• [WHAT IS EXPECTED]:
Consider the records below. How many of their lines include the word "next"? State the number and nothing else.

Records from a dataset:
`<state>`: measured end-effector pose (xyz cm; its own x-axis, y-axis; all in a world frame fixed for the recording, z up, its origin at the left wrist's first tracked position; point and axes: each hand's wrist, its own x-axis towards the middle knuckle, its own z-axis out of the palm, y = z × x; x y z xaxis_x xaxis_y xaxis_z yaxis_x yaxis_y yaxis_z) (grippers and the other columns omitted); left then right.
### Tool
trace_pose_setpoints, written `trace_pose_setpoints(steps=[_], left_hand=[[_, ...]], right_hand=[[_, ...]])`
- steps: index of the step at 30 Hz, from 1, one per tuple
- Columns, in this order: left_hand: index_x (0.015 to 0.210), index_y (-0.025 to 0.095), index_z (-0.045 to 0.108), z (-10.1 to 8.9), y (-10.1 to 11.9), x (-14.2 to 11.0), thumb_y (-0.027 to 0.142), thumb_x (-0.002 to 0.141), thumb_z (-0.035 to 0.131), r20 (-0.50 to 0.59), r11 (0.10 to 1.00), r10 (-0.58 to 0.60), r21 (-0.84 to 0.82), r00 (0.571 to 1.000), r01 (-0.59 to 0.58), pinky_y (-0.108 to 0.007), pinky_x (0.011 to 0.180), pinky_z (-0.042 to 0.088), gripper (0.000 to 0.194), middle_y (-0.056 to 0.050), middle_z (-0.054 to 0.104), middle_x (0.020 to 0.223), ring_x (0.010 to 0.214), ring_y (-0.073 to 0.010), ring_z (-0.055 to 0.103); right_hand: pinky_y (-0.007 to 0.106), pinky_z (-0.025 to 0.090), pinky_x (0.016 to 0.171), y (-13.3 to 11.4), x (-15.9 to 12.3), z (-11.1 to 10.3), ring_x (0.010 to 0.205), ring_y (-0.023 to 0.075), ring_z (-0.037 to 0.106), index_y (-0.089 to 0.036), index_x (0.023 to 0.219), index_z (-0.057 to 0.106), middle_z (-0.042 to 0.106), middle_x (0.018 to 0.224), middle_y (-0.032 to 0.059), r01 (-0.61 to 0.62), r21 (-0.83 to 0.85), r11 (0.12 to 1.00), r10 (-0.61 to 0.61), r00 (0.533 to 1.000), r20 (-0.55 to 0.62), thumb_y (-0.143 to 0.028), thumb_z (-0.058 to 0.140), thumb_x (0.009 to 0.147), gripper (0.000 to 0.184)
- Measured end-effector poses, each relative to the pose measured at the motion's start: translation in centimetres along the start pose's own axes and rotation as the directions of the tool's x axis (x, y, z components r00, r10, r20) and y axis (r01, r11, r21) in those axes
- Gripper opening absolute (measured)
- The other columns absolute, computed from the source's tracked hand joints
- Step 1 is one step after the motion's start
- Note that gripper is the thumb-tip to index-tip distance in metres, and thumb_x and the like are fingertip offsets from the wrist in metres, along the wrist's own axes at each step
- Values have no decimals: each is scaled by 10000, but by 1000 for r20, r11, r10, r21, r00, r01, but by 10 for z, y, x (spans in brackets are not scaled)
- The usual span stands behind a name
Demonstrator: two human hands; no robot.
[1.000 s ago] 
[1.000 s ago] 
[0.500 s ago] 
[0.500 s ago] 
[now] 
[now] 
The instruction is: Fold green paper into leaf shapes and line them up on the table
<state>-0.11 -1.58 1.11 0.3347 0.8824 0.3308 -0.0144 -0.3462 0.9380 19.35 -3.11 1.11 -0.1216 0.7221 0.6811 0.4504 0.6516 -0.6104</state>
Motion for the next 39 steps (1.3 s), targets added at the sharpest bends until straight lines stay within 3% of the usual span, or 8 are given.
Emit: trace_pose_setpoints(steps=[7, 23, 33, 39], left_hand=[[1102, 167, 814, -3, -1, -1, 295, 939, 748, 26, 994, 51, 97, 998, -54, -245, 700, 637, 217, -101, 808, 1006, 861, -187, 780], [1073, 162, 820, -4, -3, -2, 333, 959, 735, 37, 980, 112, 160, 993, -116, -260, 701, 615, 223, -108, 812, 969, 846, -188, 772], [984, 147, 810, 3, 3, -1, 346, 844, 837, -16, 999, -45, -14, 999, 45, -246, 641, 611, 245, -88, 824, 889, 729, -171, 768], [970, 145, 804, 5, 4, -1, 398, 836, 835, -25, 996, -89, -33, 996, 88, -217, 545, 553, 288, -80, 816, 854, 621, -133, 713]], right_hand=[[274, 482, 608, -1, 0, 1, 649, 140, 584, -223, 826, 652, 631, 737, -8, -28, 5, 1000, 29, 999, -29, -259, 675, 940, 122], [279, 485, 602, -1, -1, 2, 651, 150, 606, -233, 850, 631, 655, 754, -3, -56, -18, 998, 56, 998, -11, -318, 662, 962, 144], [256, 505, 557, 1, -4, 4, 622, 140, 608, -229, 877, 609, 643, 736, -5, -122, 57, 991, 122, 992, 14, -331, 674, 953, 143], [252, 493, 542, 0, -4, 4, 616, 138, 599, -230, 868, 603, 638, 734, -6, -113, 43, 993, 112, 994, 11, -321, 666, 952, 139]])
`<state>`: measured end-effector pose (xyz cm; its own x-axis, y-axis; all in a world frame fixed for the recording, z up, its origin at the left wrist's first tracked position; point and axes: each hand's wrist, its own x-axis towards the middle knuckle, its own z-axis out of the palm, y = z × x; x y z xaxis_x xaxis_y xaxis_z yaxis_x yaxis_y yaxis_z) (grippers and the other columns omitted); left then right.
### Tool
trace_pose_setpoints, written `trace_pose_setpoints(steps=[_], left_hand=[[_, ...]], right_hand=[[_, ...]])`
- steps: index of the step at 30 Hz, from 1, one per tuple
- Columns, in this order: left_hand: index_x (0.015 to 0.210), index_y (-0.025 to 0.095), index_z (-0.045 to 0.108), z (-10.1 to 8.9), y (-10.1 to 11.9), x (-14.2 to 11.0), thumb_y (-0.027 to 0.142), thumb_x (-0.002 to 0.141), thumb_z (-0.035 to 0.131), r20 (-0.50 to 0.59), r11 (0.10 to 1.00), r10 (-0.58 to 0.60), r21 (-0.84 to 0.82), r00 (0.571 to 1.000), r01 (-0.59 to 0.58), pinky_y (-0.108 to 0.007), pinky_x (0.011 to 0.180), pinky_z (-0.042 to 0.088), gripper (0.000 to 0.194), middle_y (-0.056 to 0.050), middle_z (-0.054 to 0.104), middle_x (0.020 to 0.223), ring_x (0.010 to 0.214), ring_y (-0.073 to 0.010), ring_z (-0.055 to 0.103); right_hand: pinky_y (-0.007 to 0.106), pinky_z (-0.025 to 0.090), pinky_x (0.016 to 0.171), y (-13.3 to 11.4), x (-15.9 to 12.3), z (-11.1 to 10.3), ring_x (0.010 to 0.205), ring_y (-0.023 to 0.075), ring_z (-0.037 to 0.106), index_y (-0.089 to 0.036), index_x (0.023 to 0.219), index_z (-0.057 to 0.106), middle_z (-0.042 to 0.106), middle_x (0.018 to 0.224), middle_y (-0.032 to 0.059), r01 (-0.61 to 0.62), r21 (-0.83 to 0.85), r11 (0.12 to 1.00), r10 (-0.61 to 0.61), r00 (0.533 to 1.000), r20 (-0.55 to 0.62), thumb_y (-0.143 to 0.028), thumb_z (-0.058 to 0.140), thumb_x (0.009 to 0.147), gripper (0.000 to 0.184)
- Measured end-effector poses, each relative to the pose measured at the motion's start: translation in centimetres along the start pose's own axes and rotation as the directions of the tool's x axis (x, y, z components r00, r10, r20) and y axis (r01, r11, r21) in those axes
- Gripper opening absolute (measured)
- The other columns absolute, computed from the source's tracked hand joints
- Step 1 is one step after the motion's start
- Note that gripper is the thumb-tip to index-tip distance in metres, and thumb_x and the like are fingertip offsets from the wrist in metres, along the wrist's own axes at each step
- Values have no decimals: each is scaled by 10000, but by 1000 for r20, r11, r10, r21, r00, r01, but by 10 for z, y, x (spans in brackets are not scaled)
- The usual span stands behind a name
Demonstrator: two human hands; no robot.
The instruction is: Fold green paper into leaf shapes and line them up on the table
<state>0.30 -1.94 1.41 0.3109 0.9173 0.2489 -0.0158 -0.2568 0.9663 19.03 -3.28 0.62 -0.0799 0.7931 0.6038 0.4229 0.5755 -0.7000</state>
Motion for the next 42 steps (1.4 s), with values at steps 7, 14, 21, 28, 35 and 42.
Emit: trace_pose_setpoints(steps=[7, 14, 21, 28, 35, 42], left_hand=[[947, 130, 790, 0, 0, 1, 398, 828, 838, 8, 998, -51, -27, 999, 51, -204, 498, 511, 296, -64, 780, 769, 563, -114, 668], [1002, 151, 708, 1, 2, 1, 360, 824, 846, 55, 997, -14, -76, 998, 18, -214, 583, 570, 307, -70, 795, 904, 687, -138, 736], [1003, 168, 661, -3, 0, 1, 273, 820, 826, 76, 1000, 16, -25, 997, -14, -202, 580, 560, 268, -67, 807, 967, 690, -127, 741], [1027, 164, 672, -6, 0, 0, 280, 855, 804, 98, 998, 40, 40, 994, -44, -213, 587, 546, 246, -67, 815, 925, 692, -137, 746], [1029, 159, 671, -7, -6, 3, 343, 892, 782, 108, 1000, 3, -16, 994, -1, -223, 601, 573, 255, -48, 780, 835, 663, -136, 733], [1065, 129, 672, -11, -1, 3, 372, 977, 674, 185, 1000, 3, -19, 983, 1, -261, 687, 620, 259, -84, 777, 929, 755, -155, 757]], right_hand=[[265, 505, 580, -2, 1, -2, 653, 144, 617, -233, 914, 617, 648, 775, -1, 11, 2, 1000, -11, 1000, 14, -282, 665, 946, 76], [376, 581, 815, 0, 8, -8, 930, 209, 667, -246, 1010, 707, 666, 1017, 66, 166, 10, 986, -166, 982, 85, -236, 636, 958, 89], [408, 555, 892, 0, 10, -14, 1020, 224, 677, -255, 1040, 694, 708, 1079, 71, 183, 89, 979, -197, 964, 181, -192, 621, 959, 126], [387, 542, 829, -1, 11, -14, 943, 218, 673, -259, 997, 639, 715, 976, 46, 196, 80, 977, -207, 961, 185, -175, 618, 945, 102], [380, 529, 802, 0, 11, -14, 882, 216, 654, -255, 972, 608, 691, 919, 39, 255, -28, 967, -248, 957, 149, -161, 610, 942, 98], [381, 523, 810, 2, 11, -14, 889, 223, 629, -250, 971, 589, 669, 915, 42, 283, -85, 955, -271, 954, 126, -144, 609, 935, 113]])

• [RESULT OF THIS EXERCISE]:
2